From: srinivas.kandagatla @ 2014-01-16 10:48 UTC (permalink / raw)
  To: netdev; +Cc: Giuseppe CAVALLARO, linux-kernel, srinivas.kandagatla
In-Reply-To: <1384774256-10039-1-git-send-email-srinivas.kandagatla@st.com>

From: Srinivas Kandagatla <srinivas.kandagatla@st.com>

Hi Peppe/Dave,

During PM_SUSPEND_FREEZE testing, I have noticed that PM support in STMMAC is
partly broken. I had to re-arrange the code to do PM correctly. There were lot
of things I did not like personally and some bits did not work in the first
place. I thought this is the nice opportunity to clean the mess up.

Here is what I did:
 any
1> Test PM suspend freeze via pm_test
It did not work for following reasons.
 - If the power to gmac is removed when it enters in low power state.
stmmac_resume could not cope up with such behaviour, it was expecting the ip
register contents to be still same as before entering low power, This
assumption is wrong. So I started to add some code to do Hardware
initialization, thats when I started to re-arrange the code. stmmac_open
contains both resource and memory allocations and hardware initialization. I
had to separate these two things in two different functions.

These two patches do that
  net: stmmac: move dma allocation to new function
  net: stmmac: move hardware setup for stmmac_open to new function

And rest of the other patches are fixing the loose ends, things like mdio
reset, which might be necessary in cases likes hibernation(I did not test).
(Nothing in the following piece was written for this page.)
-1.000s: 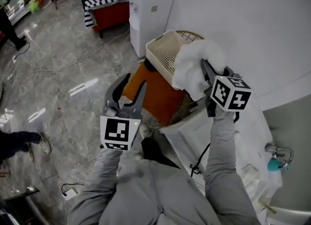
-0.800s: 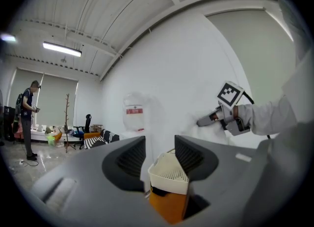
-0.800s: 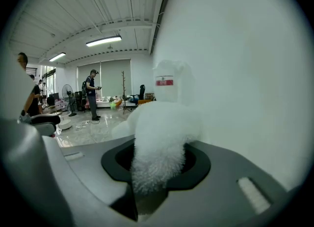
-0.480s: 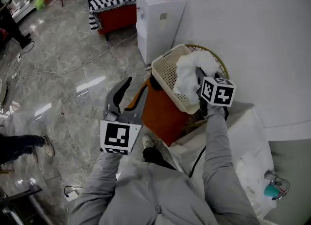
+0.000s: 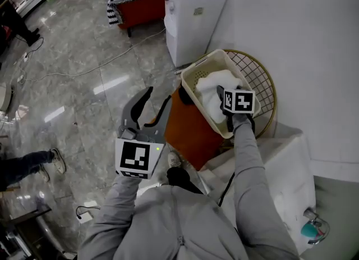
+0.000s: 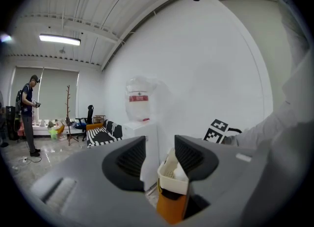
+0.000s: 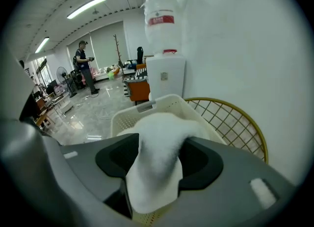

In hibernation cases the driver was just unregistering with subsystems and
releasing resources which I did not like and its not necessary to do this as
part of PM. So using the same stmmac_suspend/resume made more sense for
hibernation cases than using stmmac_open/release.
Also fixed a NULL pointer dereference bug too.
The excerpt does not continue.